Configure the phone to erase all data after repeated failed logins: Once the passcode is configured, you must give it teeth. Configuring the phone to erase all data after a number of failed logins, usually ten. That means a thief, or someone who finds your lost phone, will be very unlikely to access any data on it before it’s wiped.
Configure encryption, if needed: Most smartphones are encrypted by default, as of iOS 8 in June 2014, and Android 2.3 in December 2010, whenever a passcode is enabled. But if you’re running a very old phone, you’ll need to upgrade.
Configure updates: While this won’t help with a lost phone, it’s an important step. After a lucky few years, viruses are now starting to be created for smartphones.
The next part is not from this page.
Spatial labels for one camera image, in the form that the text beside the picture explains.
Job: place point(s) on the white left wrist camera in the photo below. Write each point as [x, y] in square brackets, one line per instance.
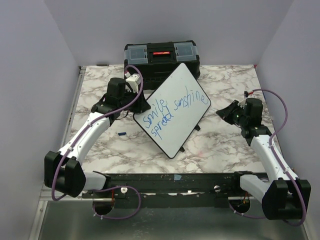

Keeping your phone up to date is a key part of preventing any infections.
These tips apply to both iPhone and Android, though the implementation is different between them. Consult your carrier or your IT guy for details. We are in the infancy of smartphones, and the way they are used and the data stored on them will only grow more complex. These steps will prepare you for whatever the future may bring.